The energetic level of the traps is about 0.25 electron volt beneath the conduction-band level. A trapped electron (8) must be raised to the conduction band by thermal energy before a recombination with an ionized activator centre can occur. The green emission (530 nanometres) of the zinc sulfide phosphor (ZnS/Cu) is explained by the recombination of an electron from the conduction band and a copper ion in an activator centre (7 → 9); the blue emission (463 nanometres) is due to recombination of the excited electron and a copper ion in an interstitial place.

Direct excitation of the activator centres is also possible. When an electron recombines with a killer ion (10), no visible emission occurs.

In solid-state electroluminescence, the radiative processes occurring in a phosphor under irradiation are produced by applying external electric fields of several hundred volts, alternating at several thousand cycles per second. Special preparations of zinc sulfide (hexagonal ZnS), with an iodine coactivator and high concentrations of a copper activator, are embedded in a thin layer of about 0.01 centimetre (0.004 inch) of insulating organic material or glass, which is mounted between the electrodes.

High luminescence efficiencies result. Application of a direct-current field yields luminescence in crystals of gallium arsenide (GaAs), silicon carbide (SiC), cadmium sulfide (CdS), and zinc monocrystals of sulfide with copper activator (ZnS/Cu); the cathode injects electrons into the conduction band, whereas the anode removes electrons.

Efficiency of luminescence; luminance

The efficiency of luminescence emission must be regarded on an energy and a quantum basis. When every exciting photon yields an emitted photon of the same energy (as is the case for resonance excitation—i.e., excitation of fluorescence by a monochromatic light of exactly the same wavelengths as the resulting fluorescence—and radiation of isolated atoms in dilute gases), the luminescence efficiency is 100 percent with respect to input energy as well as to the number of quanta. When the number of secondary photons is equal to that of the primary but their energy is less because some energy is dissipated as heat, the quantum efficiency is 100 percent but the luminescence efficiency is less than 100 percent. The quantum efficiency of most luminescences is far lower than 100 percent; zinc sulfide phosphors have about 20 percent efficiency, and solid-state electroluminescence is less than 10 percent efficient.
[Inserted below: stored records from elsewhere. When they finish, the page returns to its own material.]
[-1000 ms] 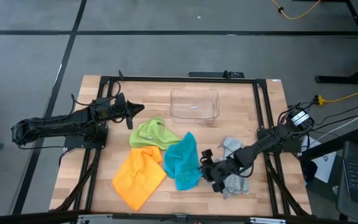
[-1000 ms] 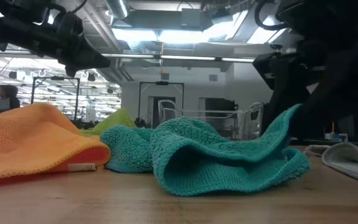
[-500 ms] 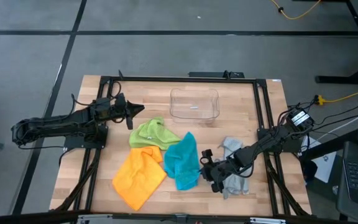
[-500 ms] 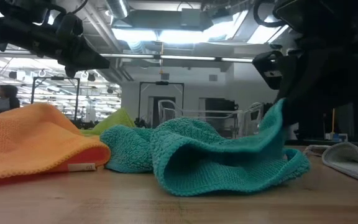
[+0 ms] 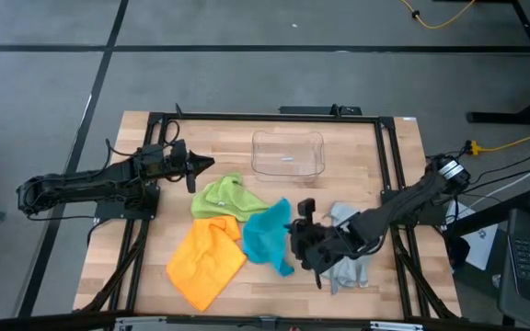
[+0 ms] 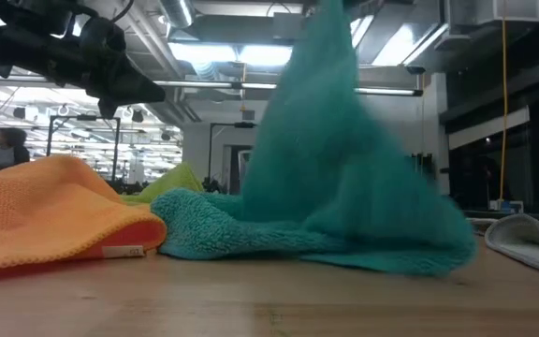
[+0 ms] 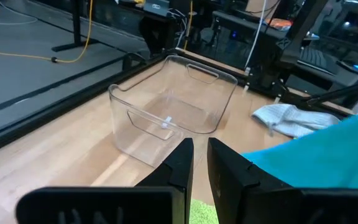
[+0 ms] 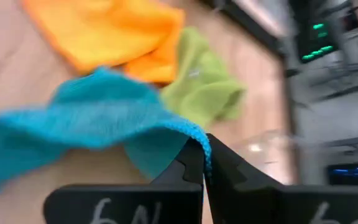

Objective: Fold microfiber towels
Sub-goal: Fold the blue towel

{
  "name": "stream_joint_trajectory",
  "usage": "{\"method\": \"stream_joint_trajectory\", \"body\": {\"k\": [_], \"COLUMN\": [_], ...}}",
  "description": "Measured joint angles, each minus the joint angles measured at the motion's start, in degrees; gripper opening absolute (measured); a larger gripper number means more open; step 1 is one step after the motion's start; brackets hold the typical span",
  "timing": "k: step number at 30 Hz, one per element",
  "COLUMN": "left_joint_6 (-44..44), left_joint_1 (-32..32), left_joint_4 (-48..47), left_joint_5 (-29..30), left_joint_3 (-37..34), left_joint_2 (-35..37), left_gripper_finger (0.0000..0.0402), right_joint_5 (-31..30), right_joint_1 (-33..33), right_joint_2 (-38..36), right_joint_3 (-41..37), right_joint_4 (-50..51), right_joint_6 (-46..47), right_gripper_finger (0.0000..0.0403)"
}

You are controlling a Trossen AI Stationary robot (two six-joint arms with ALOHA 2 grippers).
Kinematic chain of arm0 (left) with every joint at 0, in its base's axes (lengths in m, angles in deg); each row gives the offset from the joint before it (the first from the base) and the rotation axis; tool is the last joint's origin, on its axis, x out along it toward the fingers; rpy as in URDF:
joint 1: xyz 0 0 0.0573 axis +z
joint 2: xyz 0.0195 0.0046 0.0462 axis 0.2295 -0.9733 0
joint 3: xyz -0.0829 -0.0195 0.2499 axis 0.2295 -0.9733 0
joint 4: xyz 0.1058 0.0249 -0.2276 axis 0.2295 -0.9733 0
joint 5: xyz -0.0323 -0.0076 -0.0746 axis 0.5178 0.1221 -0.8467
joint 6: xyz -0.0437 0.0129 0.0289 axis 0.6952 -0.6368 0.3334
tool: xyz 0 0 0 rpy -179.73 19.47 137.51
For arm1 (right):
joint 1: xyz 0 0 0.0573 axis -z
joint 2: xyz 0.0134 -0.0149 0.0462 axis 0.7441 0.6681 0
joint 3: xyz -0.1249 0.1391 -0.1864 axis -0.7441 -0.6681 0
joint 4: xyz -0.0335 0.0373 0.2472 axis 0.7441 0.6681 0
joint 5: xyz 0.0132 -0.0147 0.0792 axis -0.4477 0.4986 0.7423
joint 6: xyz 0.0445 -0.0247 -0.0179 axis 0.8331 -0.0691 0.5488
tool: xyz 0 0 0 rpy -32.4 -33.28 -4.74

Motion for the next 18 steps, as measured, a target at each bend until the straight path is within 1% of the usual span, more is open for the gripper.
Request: {"method": "stream_joint_trajectory", "body": {"k": [2,4,8,10,13,18], "left_joint_6": [0.0,0.9,5.2,6.2,5.8,1.4], "left_joint_1": [0.0,-0.2,-3.1,-5.7,-10.6,-19.2], "left_joint_4": [0.1,1.8,13.3,20.2,28.4,35.9], "left_joint_5": [-0.6,-3.3,-10.3,-12.0,-12.2,-9.4], "left_joint_3": [0.0,0.0,0.0,0.0,0.0,0.0], "left_joint_2": [0.0,0.0,0.0,0.0,-0.1,-3.1], "left_gripper_finger": [0.0039,0.0039,0.0039,0.0039,0.0039,0.0039], "right_joint_5": [-0.6,-0.7,-1.1,-1.6,-2.1,-2.1], "right_joint_1": [0.6,1.2,3.3,4.6,6.9,11.1], "right_joint_2": [0.0,0.0,0.0,0.0,0.0,0.0], "right_joint_3": [5.4,10.2,17.3,19.7,22.4,26.5], "right_joint_4": [3.3,6.8,10.6,12.5,13.3,13.1], "right_joint_6": [-0.1,0.0,-0.1,0.0,-0.1,-0.1], "right_gripper_finger": [0.0002,0.0002,0.0002,0.0002,0.0001,0.0001]}}
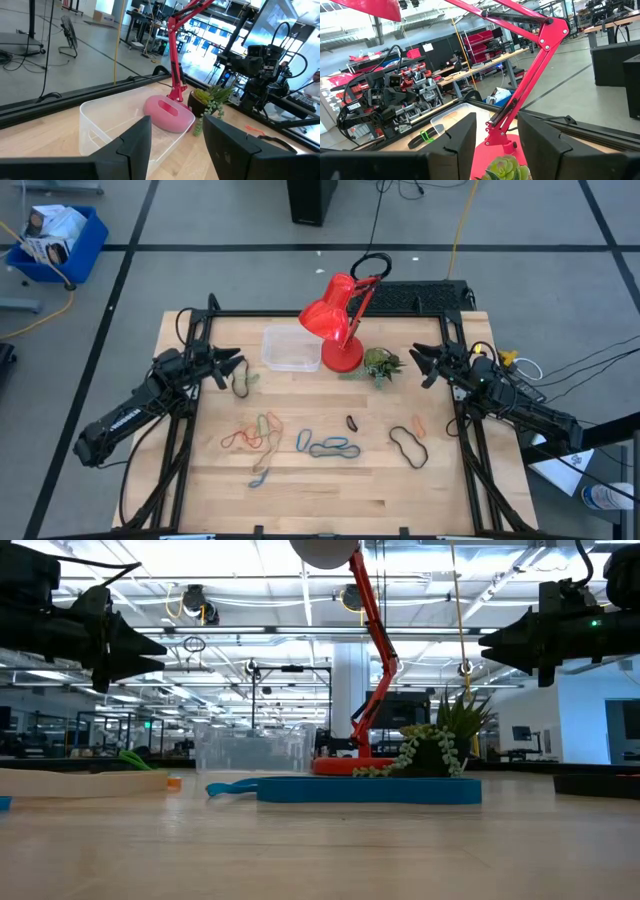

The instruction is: Pick and place rubber bands into bin

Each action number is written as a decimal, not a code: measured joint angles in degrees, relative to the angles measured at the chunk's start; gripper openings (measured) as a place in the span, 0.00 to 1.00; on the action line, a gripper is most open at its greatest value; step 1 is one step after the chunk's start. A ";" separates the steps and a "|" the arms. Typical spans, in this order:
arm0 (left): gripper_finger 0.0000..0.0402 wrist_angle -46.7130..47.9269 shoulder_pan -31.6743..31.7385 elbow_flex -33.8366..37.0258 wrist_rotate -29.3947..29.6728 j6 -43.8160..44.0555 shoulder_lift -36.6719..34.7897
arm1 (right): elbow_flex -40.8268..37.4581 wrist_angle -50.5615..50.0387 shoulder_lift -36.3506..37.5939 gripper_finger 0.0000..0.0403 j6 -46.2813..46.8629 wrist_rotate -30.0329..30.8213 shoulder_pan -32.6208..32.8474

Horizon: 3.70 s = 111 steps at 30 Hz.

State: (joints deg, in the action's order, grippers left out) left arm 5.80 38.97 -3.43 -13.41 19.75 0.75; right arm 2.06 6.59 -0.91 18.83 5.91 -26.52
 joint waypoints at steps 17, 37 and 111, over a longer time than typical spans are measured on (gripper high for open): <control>0.46 0.01 0.01 0.01 0.00 0.00 -0.01 | -0.02 0.00 -0.02 0.35 -0.02 -0.01 -0.01; 0.46 0.01 0.02 -0.01 0.00 0.00 -0.01 | -0.02 0.00 -0.02 0.35 -0.02 -0.02 0.00; 0.46 40.33 -0.05 -35.39 17.00 3.25 57.79 | -0.02 2.65 0.00 0.35 -11.02 9.18 -0.02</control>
State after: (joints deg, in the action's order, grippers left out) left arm 46.13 38.92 -38.81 3.60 22.99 58.54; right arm 2.04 9.23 -0.91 7.81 15.10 -26.55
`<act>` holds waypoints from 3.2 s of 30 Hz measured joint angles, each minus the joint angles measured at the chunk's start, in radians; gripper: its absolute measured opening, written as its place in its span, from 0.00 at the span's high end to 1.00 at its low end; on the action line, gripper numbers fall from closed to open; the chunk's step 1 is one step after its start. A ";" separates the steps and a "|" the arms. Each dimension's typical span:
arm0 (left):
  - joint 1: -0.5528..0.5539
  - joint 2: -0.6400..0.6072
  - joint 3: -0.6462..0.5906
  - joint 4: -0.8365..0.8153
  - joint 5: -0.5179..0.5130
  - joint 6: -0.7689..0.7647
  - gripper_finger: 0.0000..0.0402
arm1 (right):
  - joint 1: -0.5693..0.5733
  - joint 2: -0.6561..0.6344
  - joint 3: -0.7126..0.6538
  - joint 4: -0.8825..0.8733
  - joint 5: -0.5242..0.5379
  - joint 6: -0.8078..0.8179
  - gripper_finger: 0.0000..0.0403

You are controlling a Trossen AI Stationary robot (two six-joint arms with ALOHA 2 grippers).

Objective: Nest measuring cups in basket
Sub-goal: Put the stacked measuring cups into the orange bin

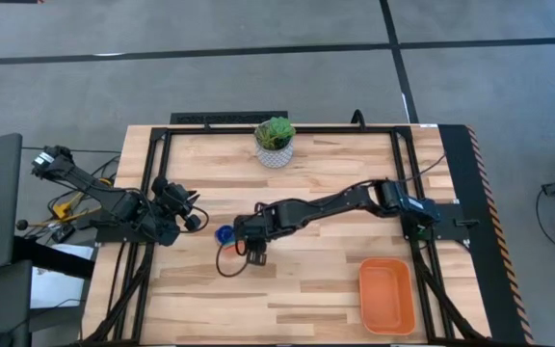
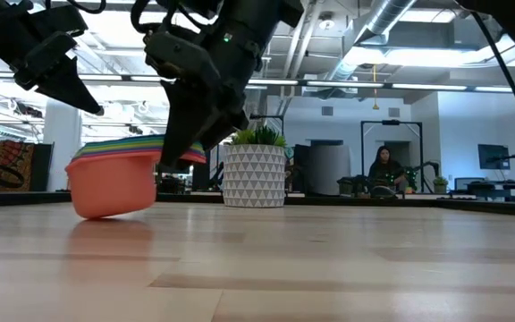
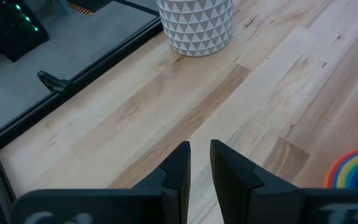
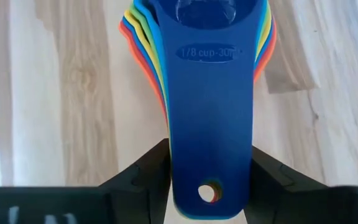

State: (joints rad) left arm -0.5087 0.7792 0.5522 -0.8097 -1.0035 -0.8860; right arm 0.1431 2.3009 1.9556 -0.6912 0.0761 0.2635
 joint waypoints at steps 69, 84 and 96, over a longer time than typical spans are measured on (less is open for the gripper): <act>0.053 0.186 -0.066 0.407 0.140 -0.027 0.87 | -0.047 -0.512 -0.869 0.887 -0.054 -0.100 0.42; -0.136 0.292 -0.067 0.611 -0.067 -0.166 0.87 | -0.045 -0.514 -0.749 0.609 -0.044 -0.168 0.46; -0.148 0.334 -0.067 0.433 -0.126 -0.298 0.87 | -0.121 -0.513 -0.749 0.666 -0.049 -0.317 0.48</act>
State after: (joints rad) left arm -0.6567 1.1128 0.4854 -0.3763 -1.1293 -1.1841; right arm 0.0218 1.7878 1.2071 -0.0256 0.0269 -0.0535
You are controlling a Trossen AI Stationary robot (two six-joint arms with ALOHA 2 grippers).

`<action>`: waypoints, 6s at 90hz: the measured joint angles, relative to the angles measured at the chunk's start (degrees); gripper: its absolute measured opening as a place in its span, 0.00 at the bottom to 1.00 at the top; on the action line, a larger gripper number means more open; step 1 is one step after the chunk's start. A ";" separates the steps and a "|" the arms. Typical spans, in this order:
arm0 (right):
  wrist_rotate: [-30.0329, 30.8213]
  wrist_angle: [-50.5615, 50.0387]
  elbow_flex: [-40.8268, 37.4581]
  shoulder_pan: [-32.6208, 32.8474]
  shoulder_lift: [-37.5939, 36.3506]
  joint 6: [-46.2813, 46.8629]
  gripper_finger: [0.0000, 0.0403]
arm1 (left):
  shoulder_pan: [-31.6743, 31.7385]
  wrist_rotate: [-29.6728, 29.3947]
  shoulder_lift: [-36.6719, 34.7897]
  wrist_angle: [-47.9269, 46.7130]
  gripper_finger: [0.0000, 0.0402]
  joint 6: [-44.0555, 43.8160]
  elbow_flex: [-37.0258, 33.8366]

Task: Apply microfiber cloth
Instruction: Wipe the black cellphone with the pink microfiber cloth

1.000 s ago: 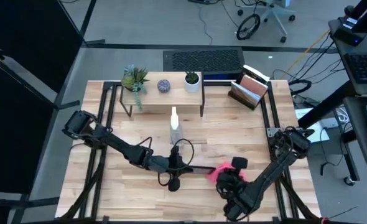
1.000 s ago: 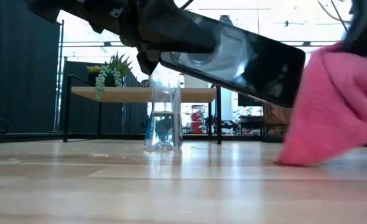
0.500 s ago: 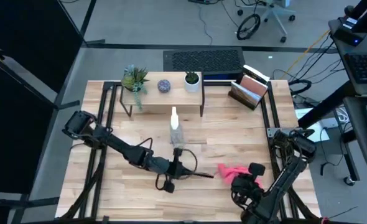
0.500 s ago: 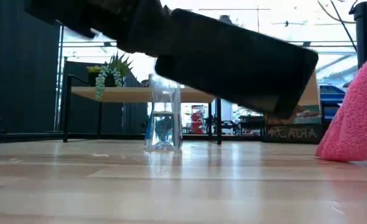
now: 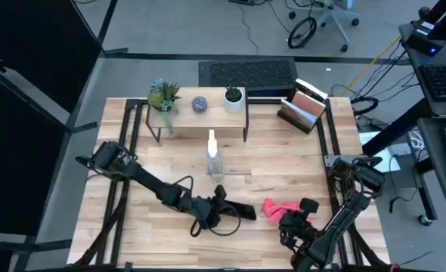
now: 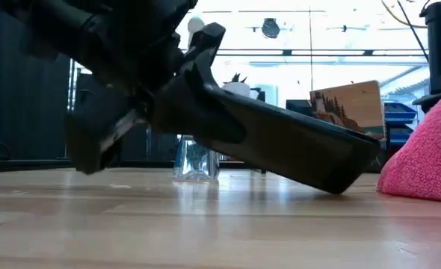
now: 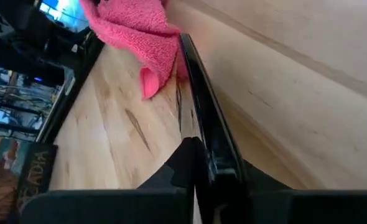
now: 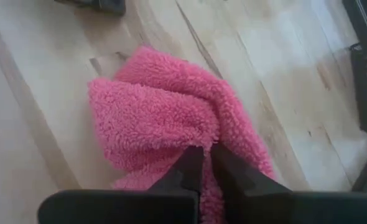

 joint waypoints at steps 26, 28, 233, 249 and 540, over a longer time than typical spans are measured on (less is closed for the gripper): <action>1.78 0.36 -0.66 -0.22 -0.02 0.02 0.00 | 0.15 2.77 0.36 -1.14 0.27 -6.20 -0.28; 1.78 0.36 -0.66 -0.22 -0.02 0.02 0.00 | 0.19 3.12 0.36 -1.17 0.29 -7.22 -0.28; 3.51 48.15 -6.83 -14.00 -8.11 -52.93 0.00 | 3.27 21.69 -3.81 -8.16 0.56 -42.92 3.98; -1.84 60.00 -6.72 -15.45 -6.80 -62.52 0.00 | 4.07 22.60 -1.05 -7.37 0.56 -41.97 3.96; 1.26 58.54 -6.74 -18.76 -2.72 -62.80 0.00 | 6.29 23.34 4.38 -4.66 0.03 -42.00 4.09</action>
In chemiluminescence the quantum efficiency is about 1 percent in “brilliant” reactions, such as the oxidation of luminol, and up to 23 percent in the oxalate chemiluminescence. Solid-state electroluminescence, or electroluminescence of gases excited by high-frequency electric fields, is usually less than 10 percent.

The light intensity of luminescent processes depends chiefly on the excitation intensity, the density, and the lifetime of the radiative atoms, molecules, or centres. For practical purposes this luminous intensity per unit area is called photometric brightness or luminance of a material and is measured in lambert or millilambert (0.001 lambert) units (one lambert is equal to one candle per square centimetre divided by π).